**Description of the task**
The line containing "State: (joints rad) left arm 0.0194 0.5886" and every line after it, through the last line of the records, are to be transcribed exactly, and nothing else.

--------

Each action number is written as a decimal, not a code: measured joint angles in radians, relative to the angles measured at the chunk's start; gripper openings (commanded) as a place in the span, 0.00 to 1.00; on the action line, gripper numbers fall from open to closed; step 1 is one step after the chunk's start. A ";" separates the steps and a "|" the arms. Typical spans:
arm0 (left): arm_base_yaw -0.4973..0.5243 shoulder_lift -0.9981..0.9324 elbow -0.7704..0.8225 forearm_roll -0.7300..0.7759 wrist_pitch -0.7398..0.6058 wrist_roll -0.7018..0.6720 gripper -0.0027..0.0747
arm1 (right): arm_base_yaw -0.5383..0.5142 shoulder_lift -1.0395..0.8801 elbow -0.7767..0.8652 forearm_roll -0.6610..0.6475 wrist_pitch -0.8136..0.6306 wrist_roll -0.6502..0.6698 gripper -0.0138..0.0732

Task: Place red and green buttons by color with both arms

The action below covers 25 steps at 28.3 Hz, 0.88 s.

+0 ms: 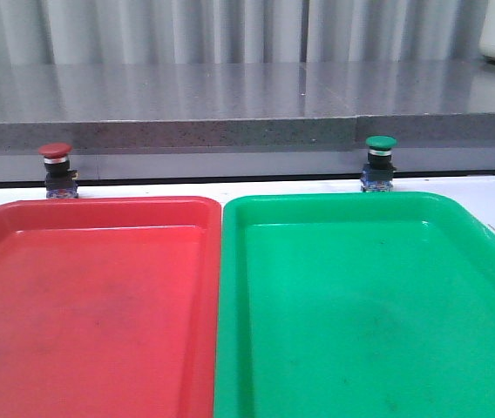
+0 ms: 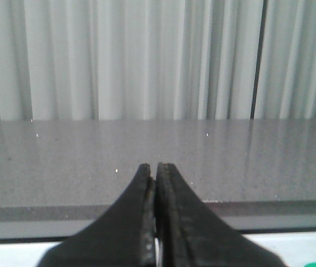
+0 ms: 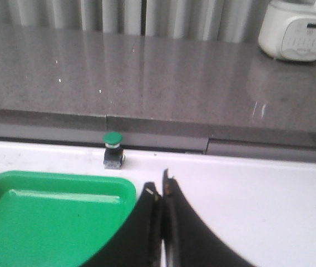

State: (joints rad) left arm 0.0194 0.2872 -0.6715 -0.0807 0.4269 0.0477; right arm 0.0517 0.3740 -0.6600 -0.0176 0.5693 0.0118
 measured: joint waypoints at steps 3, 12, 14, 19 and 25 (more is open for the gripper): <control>0.000 0.059 -0.007 0.000 0.033 0.000 0.01 | 0.000 0.071 -0.015 0.000 0.035 0.000 0.09; 0.000 0.183 -0.007 0.000 0.094 0.000 0.01 | 0.000 0.204 -0.017 0.000 0.071 0.000 0.09; 0.000 0.206 -0.007 0.000 0.096 0.000 0.01 | 0.000 0.226 -0.017 0.000 0.071 0.000 0.09; 0.000 0.257 -0.007 0.000 0.095 0.000 0.01 | 0.000 0.292 -0.017 0.000 0.071 0.000 0.15; 0.000 0.301 -0.007 0.000 0.095 0.000 0.06 | 0.000 0.349 -0.017 0.000 0.068 -0.012 0.66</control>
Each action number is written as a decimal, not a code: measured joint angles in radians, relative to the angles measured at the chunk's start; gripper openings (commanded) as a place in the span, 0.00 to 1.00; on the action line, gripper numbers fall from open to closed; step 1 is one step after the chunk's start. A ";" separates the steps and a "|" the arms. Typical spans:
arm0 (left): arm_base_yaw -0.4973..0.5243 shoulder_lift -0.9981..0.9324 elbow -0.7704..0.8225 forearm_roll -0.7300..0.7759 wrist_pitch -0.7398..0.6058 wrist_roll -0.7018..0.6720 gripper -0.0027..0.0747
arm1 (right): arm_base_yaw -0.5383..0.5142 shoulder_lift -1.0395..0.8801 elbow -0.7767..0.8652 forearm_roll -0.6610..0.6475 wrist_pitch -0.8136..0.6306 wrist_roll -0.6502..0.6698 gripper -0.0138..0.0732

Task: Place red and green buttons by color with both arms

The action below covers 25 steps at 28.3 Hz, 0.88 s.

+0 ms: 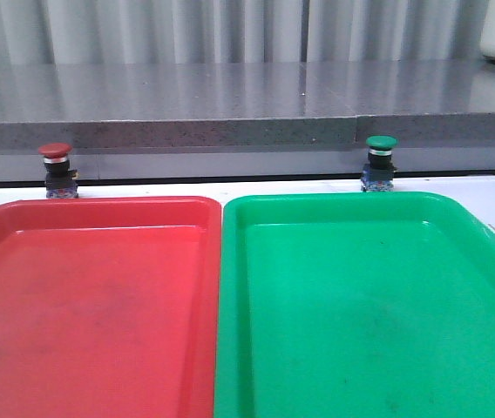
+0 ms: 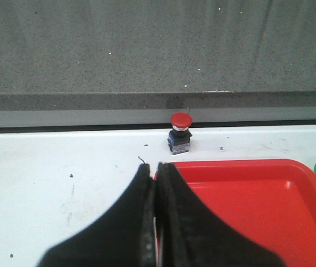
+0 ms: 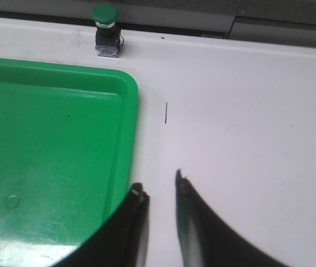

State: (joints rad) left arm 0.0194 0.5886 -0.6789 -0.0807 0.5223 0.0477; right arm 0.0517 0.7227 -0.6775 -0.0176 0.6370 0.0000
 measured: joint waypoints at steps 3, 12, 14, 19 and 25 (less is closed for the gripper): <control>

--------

**Task response**
State: (joints rad) left arm 0.0194 0.5886 -0.6789 -0.0807 0.5223 0.0477; right arm 0.0517 0.7227 -0.6775 -0.0176 0.6370 0.0000
 measured: joint waypoints at steps 3, 12, 14, 19 and 25 (less is closed for the gripper): <control>

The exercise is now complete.